Another example is shopping on Amazon. When you buy a certain product, Amazon suggests a few more related items to buy displaying under “frequently bought together.” So, if you bought a laptop, it would show you a laptop bag or laptop holder based on similar purchases from other buyers.

Vamware

The gist is that data mining allows businesses to understand what buyers usually prefer and customize promotions and segment various market groups.

Important Terms

  • Apriori property

The Apriori property states that all the non-empty subsets of frequent itemsets should be frequent. Apriori property helps reduce the search space, thereby improving the efficiency of level-wise generation of frequent itemsets.

Vamware
  • Itemset

A subset of items that frequently occur in the database is called an itemset. In a huge database, there could be many itemsets, and the search space of these itemsets is exponential. The 2 most important search mechanisms for searching frequent itemsets are breadth-first search and depth-first search. Example of itemsets:

itemsets
{2,3}
{1,3,4}
{2,3,4}
{2,3,4}
{1,2,3,4}
  • Frequent pattern mining

It is the extracting of frequent itemsets from the database. Frequent pattern mining forms the basis for association rules on which the Apriori algorithm is based. For example, in the above itemsets, {2,3,4} is a frequent itemset. Through mining, machines can find such patterns.

  • Association rules

Through association rules, we can find various associations and relationships between items in a huge dataset, based on how frequently an itemset occurs in a transaction. The best example of an association rule is the market basket analysis.

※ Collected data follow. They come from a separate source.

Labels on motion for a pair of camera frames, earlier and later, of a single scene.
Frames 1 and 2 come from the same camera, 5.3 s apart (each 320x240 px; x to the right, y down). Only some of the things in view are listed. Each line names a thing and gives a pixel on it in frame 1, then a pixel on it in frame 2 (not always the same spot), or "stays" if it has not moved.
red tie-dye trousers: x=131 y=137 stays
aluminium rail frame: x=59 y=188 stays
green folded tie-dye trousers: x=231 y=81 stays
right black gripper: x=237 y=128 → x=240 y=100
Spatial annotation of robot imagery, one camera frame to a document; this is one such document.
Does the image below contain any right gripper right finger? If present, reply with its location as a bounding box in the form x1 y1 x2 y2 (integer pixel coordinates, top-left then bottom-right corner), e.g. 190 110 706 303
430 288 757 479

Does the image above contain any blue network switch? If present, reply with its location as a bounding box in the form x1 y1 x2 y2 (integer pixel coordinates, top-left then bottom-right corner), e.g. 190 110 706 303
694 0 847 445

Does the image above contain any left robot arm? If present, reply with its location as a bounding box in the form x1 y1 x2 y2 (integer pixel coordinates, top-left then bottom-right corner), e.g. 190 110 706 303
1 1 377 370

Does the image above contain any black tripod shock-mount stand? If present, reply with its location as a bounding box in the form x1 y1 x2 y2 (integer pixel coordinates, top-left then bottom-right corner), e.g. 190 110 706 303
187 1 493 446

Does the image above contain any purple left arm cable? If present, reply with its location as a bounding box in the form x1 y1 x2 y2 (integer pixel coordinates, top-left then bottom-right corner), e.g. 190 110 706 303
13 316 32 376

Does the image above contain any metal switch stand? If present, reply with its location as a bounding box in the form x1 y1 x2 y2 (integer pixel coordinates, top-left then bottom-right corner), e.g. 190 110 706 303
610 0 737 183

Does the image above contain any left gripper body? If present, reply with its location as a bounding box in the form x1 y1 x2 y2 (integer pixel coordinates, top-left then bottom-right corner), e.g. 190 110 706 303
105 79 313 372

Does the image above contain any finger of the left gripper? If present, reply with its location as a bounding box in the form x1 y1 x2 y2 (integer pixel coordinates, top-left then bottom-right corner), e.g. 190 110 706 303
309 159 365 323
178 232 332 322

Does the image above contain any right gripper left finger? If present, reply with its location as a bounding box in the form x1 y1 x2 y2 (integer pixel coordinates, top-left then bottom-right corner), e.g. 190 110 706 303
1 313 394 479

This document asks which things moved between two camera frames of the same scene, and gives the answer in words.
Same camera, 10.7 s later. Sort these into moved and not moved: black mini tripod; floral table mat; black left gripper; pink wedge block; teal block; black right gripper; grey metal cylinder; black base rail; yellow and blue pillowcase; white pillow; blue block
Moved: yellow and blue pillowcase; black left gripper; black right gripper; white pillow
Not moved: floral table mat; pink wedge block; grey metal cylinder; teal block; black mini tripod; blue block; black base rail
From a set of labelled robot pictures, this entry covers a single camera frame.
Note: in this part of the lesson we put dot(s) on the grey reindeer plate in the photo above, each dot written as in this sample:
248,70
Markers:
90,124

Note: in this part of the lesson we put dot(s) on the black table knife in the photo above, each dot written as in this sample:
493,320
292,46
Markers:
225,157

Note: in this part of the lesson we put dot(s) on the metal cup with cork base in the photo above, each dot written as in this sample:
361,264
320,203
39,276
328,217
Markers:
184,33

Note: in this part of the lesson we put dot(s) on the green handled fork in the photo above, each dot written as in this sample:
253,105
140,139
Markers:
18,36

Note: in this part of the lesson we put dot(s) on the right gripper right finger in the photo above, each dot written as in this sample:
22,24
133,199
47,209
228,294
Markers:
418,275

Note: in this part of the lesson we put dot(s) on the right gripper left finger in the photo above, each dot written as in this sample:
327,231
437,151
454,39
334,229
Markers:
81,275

Based on a set of transactions, supermarkets and stores can identify the association between 2 or more items that most people like to buy together – frequently. For example, {Bread, Milk}, {Bread, eggs}, {bread, milk, eggs}

  • Support

It tells about the items that are frequently bought together. Support count is the frequency of occurrence of an itemset. It is represented by σ. In the above example, the support count σ({2,3,4}) = 2 and support count σ({3,4)} = 4.

Vamware
  • Minimum support count

It is the minimum frequency of the itemset in the entire dataset.

  • Candidate set

It is defined as the support count of each item in the dataset.

  • Confidence

If items A and B are bought together, Confidence tells us the number of times that A and B are bought together, given the number of times A is bought. For every purchase of A, Confidence tells us the number of times B was also bought along with A.

Confidence c = frequency(A and B)/frequency(A)

  • Frequent itemset mining

When we know that certain items are bought together by most users, we can club those items together and offer better discounts and ease of purchase for the users. For example, in a supermarket, bread and eggs are kept together, so that it is easy for users to pick them.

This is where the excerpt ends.